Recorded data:
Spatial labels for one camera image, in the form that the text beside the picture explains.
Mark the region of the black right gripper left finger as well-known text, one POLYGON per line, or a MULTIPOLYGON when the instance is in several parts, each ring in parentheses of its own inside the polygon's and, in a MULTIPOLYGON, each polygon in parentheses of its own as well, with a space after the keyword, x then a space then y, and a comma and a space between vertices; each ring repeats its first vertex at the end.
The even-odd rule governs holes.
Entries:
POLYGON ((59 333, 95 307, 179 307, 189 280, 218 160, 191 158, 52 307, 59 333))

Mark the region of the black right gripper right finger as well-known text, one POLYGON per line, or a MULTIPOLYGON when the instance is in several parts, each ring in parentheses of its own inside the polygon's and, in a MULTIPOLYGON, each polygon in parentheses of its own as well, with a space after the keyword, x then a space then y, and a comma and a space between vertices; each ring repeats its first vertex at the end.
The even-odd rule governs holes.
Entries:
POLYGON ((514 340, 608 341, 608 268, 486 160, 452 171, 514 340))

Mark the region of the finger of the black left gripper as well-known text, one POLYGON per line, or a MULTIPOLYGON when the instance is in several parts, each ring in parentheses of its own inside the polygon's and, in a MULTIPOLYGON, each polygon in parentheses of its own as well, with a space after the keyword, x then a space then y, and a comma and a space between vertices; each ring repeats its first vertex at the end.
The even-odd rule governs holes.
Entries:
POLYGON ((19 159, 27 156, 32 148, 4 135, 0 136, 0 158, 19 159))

__Task brief__. Nothing is to be altered; retype each entry exactly.

__Your response__.
Spatial labels for one camera image, in the form that the text beside the picture explains.
Mark the region of the black right gripper left finger as well-known text, one POLYGON per line, or a MULTIPOLYGON when the instance is in several parts, each ring in parentheses of its own inside the polygon's and, in a MULTIPOLYGON, each polygon in parentheses of its own as well, with a space after the keyword, x then a space then y, and a comma and a space between vertices; each ring repeats its first vertex at the end.
The even-odd rule governs holes.
Entries:
POLYGON ((59 333, 95 307, 179 307, 189 280, 218 160, 191 158, 52 307, 59 333))

Mark the region of the black right gripper right finger as well-known text, one POLYGON per line, or a MULTIPOLYGON when the instance is in several parts, each ring in parentheses of its own inside the polygon's and, in a MULTIPOLYGON, each polygon in parentheses of its own as well, with a space after the keyword, x then a space then y, and a comma and a space between vertices; each ring repeats its first vertex at the end.
The even-odd rule governs holes.
Entries:
POLYGON ((514 340, 608 341, 608 268, 486 160, 452 171, 514 340))

Mark the region of the finger of the black left gripper as well-known text, one POLYGON per line, or a MULTIPOLYGON when the instance is in several parts, each ring in parentheses of its own inside the polygon's and, in a MULTIPOLYGON, each polygon in parentheses of its own as well, with a space after the keyword, x then a space then y, and a comma and a space between vertices; each ring repeats its first vertex at the end.
The even-odd rule governs holes.
Entries:
POLYGON ((19 159, 27 156, 32 148, 4 135, 0 136, 0 158, 19 159))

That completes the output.